Exercise
Repeat nothing but the lines below running from the one containing "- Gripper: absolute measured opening" to the one containing "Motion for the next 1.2". Keep both end lines.
--- --- ---
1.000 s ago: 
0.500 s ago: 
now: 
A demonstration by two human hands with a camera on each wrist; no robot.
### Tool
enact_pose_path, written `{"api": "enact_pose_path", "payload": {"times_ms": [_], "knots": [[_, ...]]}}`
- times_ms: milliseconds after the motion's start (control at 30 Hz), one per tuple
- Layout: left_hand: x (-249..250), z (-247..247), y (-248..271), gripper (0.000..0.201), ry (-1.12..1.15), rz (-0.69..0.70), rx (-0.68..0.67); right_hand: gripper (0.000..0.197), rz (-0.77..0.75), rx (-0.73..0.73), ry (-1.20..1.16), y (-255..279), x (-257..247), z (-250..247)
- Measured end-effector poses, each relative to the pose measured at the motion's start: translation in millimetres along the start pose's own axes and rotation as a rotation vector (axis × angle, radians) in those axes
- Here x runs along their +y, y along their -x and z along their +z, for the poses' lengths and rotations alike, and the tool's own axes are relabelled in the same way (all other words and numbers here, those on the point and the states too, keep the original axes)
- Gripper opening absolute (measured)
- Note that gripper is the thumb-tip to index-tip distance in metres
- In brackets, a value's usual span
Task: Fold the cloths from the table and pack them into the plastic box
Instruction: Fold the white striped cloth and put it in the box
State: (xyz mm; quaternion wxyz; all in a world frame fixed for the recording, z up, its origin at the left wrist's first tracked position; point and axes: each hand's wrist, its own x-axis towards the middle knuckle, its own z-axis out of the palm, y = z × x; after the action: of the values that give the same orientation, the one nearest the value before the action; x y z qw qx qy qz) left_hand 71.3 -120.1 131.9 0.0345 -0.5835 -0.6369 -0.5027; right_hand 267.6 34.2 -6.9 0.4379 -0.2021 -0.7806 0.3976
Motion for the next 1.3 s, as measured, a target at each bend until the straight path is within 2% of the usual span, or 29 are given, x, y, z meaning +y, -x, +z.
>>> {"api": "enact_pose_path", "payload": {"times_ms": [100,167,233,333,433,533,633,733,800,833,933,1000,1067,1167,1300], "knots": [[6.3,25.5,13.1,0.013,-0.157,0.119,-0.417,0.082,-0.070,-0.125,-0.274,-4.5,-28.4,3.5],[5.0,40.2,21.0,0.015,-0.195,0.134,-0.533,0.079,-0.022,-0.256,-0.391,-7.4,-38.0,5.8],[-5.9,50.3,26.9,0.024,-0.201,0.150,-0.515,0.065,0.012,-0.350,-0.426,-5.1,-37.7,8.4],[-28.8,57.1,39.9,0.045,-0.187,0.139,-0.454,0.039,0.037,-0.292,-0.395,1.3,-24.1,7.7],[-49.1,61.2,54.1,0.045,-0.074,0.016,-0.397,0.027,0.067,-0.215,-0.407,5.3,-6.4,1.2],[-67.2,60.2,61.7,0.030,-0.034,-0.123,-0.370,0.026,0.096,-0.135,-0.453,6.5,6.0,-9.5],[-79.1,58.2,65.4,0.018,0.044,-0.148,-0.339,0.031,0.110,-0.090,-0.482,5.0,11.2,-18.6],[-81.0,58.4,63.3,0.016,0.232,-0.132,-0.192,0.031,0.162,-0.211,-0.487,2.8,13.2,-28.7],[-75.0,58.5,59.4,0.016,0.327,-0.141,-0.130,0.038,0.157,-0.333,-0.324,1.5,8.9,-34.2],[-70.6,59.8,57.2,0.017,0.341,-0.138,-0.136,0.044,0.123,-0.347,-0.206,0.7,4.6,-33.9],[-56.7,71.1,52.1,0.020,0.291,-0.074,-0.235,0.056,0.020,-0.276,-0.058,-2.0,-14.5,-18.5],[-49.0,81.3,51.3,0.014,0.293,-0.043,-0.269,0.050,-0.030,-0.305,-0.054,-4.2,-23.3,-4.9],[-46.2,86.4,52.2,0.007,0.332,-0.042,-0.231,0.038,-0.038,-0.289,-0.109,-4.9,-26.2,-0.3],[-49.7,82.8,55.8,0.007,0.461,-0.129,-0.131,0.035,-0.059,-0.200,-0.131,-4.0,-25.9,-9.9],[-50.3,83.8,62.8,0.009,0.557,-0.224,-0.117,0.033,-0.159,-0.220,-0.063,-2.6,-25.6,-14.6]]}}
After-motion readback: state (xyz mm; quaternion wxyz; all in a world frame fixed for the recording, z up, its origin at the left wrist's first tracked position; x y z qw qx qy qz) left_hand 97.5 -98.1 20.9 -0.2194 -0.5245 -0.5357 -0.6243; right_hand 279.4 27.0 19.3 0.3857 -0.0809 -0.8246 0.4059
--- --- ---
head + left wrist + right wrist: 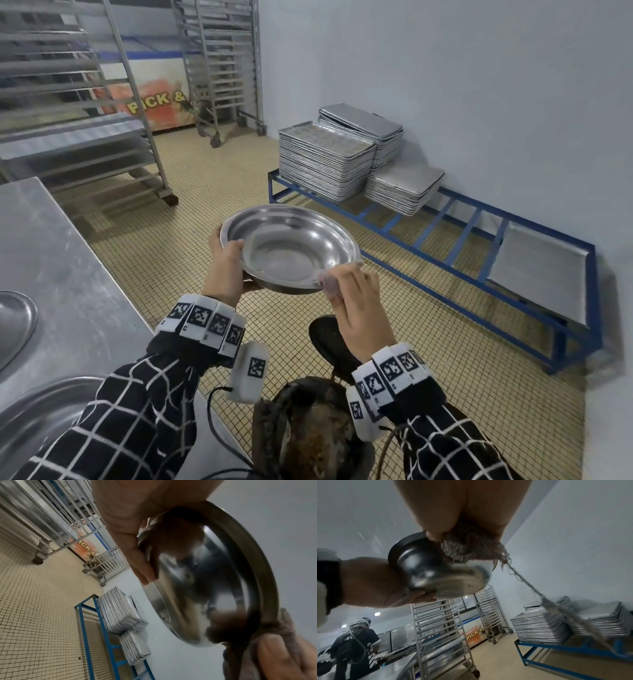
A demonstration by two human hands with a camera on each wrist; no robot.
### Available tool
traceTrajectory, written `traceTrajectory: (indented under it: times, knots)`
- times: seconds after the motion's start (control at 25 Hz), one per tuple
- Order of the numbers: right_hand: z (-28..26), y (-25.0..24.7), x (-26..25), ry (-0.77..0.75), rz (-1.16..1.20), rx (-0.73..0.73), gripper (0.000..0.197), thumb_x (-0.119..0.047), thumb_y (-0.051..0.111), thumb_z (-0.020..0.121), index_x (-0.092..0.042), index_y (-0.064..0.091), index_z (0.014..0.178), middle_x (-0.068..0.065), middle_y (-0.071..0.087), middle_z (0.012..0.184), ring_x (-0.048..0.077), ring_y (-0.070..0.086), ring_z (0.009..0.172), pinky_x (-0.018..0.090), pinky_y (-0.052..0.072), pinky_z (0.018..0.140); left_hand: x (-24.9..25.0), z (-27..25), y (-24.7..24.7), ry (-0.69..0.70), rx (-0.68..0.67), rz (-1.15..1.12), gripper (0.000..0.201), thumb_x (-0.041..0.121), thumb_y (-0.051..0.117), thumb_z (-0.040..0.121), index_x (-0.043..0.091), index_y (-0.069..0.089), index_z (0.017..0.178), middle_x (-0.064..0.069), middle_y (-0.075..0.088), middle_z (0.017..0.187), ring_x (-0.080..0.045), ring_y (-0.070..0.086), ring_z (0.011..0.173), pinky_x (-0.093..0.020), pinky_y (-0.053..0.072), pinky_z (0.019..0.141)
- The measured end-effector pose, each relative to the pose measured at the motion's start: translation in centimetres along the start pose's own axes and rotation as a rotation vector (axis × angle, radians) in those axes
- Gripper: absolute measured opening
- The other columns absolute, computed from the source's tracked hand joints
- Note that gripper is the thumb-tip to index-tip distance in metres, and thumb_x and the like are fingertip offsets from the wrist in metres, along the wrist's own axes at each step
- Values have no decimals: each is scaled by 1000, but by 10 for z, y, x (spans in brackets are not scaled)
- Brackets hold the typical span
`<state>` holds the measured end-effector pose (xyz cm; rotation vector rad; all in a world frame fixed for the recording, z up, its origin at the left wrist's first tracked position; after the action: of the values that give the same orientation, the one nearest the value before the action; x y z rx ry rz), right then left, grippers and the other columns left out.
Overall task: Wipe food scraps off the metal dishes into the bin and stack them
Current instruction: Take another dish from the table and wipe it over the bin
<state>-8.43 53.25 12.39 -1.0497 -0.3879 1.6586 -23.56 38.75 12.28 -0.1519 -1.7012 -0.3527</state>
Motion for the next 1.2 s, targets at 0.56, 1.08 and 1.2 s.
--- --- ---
Your response
- Gripper: absolute measured opening
- The other columns absolute, computed from the source's tracked hand joints
- Note that gripper is the thumb-tip to index-tip distance in metres, and thumb_x and the like are fingertip offsets from the wrist in metres, along the wrist's own axes at each step
- Values have no decimals: each is scaled by 1000, but by 10 for z, y, x (spans in brackets are not scaled)
- Brackets hold the typical span
`<state>` holds the measured end-effector pose (xyz cm; rotation vector rad; all in a world frame fixed for the recording, z up, its origin at the left wrist's first tracked position; after the action: of the values that give the same orientation, the one nearest the value before the action; x y z rx ry rz), right then left, grippers and the other columns left out.
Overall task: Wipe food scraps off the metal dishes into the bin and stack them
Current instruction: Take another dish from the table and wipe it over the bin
<state>-8.43 53.25 12.39 -1.0497 -0.3879 1.6586 -23.56 38.75 12.28 -0.1519 -1.7012 -0.3527</state>
Motion for the next 1.2 s, targets at 0.56, 1.08 and 1.2 s.

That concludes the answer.